She leaned upon him with all her weight, having her arms about his neck.

'Sir,' she said, 'the Emperor Augustus listened to his wife, and the days that followed are styled the Golden Age of Rome, he and the Empress having great glory.'

Henry scratched his head, holding his beard back from her face that lay upon his chest; she drew herself from him and once more laid her hands upon his knees. Her fair face was piteous and afraid; her lips trembled.

'Dear lord,' she began tremulously, 'I live in this world, and, great pity 'tis! I cannot but have seen how many have died by the block and faggots. Yet is there no end to this. Even to-day they have burnt upon the one part and the other. I do know thy occasions, thy trials, thy troubles. But think, sir, upon the Empress Livia. Cromwell being dead, find then a Cinna to pardon. Thou hast with thy great and princely endeavourings given a Roman peace to the world. Let now a Golden Age begin in this dear land.'

She rose to her feet and stretched out both her hands.

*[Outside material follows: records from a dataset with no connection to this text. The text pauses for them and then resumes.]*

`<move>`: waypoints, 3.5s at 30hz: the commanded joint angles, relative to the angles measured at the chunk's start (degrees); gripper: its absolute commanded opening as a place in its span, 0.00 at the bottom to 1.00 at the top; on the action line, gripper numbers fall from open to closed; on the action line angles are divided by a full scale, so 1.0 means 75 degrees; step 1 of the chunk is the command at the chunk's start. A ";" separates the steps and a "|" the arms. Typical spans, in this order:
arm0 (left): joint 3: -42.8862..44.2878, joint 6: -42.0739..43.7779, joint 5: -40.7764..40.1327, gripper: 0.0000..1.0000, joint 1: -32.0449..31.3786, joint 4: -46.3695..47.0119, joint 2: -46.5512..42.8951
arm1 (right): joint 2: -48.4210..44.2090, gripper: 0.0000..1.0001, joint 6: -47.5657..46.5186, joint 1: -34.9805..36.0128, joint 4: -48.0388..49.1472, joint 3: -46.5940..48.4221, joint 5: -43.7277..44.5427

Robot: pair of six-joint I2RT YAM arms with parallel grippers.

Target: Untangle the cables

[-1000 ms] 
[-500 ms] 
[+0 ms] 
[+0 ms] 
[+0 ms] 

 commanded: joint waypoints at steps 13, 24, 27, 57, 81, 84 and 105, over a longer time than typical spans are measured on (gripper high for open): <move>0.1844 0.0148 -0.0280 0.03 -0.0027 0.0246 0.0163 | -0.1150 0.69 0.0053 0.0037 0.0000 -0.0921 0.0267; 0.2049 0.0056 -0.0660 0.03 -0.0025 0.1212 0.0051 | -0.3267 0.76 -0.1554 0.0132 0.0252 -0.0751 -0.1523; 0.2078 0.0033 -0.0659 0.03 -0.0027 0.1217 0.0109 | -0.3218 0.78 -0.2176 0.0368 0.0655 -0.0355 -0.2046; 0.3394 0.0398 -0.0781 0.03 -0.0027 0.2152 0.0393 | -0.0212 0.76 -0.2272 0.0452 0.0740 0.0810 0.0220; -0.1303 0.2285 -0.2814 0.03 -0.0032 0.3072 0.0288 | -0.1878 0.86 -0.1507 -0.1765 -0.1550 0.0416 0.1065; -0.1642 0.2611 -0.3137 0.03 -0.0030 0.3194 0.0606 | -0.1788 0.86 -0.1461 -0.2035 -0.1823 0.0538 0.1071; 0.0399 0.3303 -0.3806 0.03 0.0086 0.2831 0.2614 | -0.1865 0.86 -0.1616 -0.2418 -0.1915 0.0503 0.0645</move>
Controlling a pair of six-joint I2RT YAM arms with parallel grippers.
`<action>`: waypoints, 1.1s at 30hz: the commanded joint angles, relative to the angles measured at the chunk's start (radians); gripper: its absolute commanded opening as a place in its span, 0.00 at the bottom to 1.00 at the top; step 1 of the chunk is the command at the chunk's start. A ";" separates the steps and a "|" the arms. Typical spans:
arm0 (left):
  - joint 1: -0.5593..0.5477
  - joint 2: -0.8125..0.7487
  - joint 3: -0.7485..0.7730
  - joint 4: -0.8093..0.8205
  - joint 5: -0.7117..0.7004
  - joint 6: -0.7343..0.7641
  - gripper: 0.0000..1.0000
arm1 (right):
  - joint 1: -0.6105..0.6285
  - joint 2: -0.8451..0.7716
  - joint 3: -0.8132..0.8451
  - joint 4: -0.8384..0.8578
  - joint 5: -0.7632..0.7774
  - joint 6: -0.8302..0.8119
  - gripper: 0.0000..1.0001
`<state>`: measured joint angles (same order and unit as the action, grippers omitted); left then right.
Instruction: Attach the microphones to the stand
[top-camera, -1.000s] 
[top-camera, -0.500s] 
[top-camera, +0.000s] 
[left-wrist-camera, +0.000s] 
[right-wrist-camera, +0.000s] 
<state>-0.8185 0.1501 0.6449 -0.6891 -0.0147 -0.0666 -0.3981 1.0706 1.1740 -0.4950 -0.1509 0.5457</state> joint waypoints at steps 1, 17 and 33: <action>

'These be the glories that I crave,' she said. 'I would have the glory of advising thee to this. Before God I would escape from being thy Queen if escape I might. I would live as the Sibyls that gave good counsel and lived in rocky cells in sackcloth. So would I fainer. But if you will have me, upon your oaths to me of this our affiancing, I beseech you to give me no jewels, neither the revenue of provinces for my dower. But grant it to me that in after ages men may conceive of me as of such a noble woman of Rome.'

Henry leaned forward and stroked first one knee and then the other.

'Why, I will pardon some,' he said. 'It had not need of so many words of thine. I am sick of slaughterings when you speak.' A haughty and challenging frown came into his face; his brows wrinkled furiously; he gazed at the opening door that moved half imperceptibly, slowly, in the half light, after the accustomed manner, so that one within might have time to cry out if a visitor was not welcome. For, for the most part, in those days, ladies set bolts across their doors.

Throckmorton stood there, blinking his eyes in the candle-light, and, slowly, he fell upon his knees.

'Majesty,' he said, 'I knew not.'

The King maintained a forbidding silence, his green bulk inert and dangerous.

'This lady's cousin,' Throckmorton pronounced his words slowly, 'is new come from France whence he hath driven out from Paris town the Cardinal Pole.'

The King lifted one hand from his thigh, and, heavily, let it fall again.

Throckmorton felt his way still further.

'This lady's cousin would speak with this lady in cousin-ship. He was set in my care by my lord Privy Seal. I have brought him thus far in safety. For some have made attacks upon him with swords.'

Katharine's hand went to her throat where she stood, tall and half turning from the King to Throckmorton. The word 'Wherefore?' came from her lips.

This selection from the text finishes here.